About this task: Write out all of the entries, matching the original exactly.

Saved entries

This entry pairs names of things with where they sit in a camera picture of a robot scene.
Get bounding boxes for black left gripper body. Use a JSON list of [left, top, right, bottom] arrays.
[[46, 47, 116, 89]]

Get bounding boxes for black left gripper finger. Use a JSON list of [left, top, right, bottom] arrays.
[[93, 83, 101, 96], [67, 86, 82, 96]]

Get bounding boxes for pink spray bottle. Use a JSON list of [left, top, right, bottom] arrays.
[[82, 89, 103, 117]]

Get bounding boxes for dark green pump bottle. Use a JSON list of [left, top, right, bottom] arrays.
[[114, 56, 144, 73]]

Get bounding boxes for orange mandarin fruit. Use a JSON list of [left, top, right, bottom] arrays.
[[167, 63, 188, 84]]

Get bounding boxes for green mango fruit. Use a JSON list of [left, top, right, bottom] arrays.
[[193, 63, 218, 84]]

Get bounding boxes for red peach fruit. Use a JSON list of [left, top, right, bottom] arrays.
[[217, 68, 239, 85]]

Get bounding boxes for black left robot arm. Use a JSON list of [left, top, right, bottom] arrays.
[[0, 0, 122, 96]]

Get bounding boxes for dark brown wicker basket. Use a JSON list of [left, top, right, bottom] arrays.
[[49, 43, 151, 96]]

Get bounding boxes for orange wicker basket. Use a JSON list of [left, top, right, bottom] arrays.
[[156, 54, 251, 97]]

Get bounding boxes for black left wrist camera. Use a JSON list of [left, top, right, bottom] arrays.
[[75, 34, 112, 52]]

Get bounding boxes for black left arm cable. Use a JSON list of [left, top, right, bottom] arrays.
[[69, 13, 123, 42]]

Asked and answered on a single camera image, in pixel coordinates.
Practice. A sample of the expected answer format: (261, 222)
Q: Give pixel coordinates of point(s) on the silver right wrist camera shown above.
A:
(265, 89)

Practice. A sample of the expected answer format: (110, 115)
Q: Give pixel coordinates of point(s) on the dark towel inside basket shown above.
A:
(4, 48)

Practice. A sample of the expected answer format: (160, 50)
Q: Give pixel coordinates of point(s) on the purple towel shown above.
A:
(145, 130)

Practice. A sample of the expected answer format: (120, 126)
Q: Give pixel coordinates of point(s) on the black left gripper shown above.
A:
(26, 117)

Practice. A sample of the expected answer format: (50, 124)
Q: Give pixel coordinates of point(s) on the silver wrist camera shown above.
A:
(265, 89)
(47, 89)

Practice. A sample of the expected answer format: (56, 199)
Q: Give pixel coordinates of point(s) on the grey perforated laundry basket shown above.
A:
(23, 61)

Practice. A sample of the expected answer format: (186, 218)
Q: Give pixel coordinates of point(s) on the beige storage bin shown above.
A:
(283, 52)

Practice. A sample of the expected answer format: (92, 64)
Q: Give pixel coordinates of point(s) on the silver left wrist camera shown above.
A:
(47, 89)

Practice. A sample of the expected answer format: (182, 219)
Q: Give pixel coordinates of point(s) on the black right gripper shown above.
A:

Response below:
This entry pairs names of things with where they sit in a camera picture of a robot scene.
Get bounding boxes for black left gripper body. Use a JSON list of [left, top, right, bottom] arrays.
[[46, 47, 116, 89]]

Get bounding boxes for black left gripper finger. Use a JSON list of [left, top, right, bottom] arrays.
[[93, 83, 101, 96], [67, 86, 82, 96]]

Get bounding boxes for pink spray bottle. Use a JSON list of [left, top, right, bottom] arrays.
[[82, 89, 103, 117]]

Get bounding boxes for dark green pump bottle. Use a JSON list of [left, top, right, bottom] arrays.
[[114, 56, 144, 73]]

Get bounding boxes for orange mandarin fruit. Use a JSON list of [left, top, right, bottom] arrays.
[[167, 63, 188, 84]]

Get bounding boxes for green mango fruit. Use a JSON list of [left, top, right, bottom] arrays.
[[193, 63, 218, 84]]

Get bounding boxes for red peach fruit. Use a JSON list of [left, top, right, bottom] arrays.
[[217, 68, 239, 85]]

Get bounding boxes for black left robot arm. Use a JSON list of [left, top, right, bottom] arrays.
[[0, 0, 122, 96]]

Get bounding boxes for dark brown wicker basket. Use a JSON list of [left, top, right, bottom] arrays.
[[49, 43, 151, 96]]

Get bounding boxes for orange wicker basket. Use a JSON list of [left, top, right, bottom] arrays.
[[156, 54, 251, 97]]

Get bounding boxes for black left wrist camera. Use a JSON list of [left, top, right, bottom] arrays.
[[75, 34, 112, 52]]

Get bounding boxes for black left arm cable. Use a JSON list of [left, top, right, bottom] arrays.
[[69, 13, 123, 42]]

Asked and answered on a single camera image, in pixel coordinates.
Practice. A sample of the expected answer format: (261, 222)
Q: Give pixel coordinates of point(s) on the silver right wrist camera shown above.
A:
(265, 89)

Practice. A sample of the expected answer format: (110, 115)
Q: Give pixel coordinates of point(s) on the dark towel inside basket shown above.
A:
(4, 48)

Practice. A sample of the expected answer format: (160, 50)
Q: Give pixel coordinates of point(s) on the purple towel shown above.
A:
(145, 130)

Practice. A sample of the expected answer format: (120, 126)
Q: Give pixel coordinates of point(s) on the black left gripper shown above.
A:
(26, 117)

Practice. A sample of the expected answer format: (50, 124)
Q: Give pixel coordinates of point(s) on the silver wrist camera shown above.
A:
(265, 89)
(47, 89)

Practice. A sample of the expected answer format: (56, 199)
Q: Give pixel coordinates of point(s) on the grey perforated laundry basket shown above.
A:
(23, 61)

Practice. A sample of the expected answer format: (186, 218)
Q: Give pixel coordinates of point(s) on the beige storage bin shown above.
A:
(283, 52)

Practice. A sample of the expected answer format: (92, 64)
Q: Give pixel coordinates of point(s) on the silver left wrist camera shown above.
A:
(47, 89)

Practice. A sample of the expected answer format: (182, 219)
Q: Give pixel coordinates of point(s) on the black right gripper shown above.
A:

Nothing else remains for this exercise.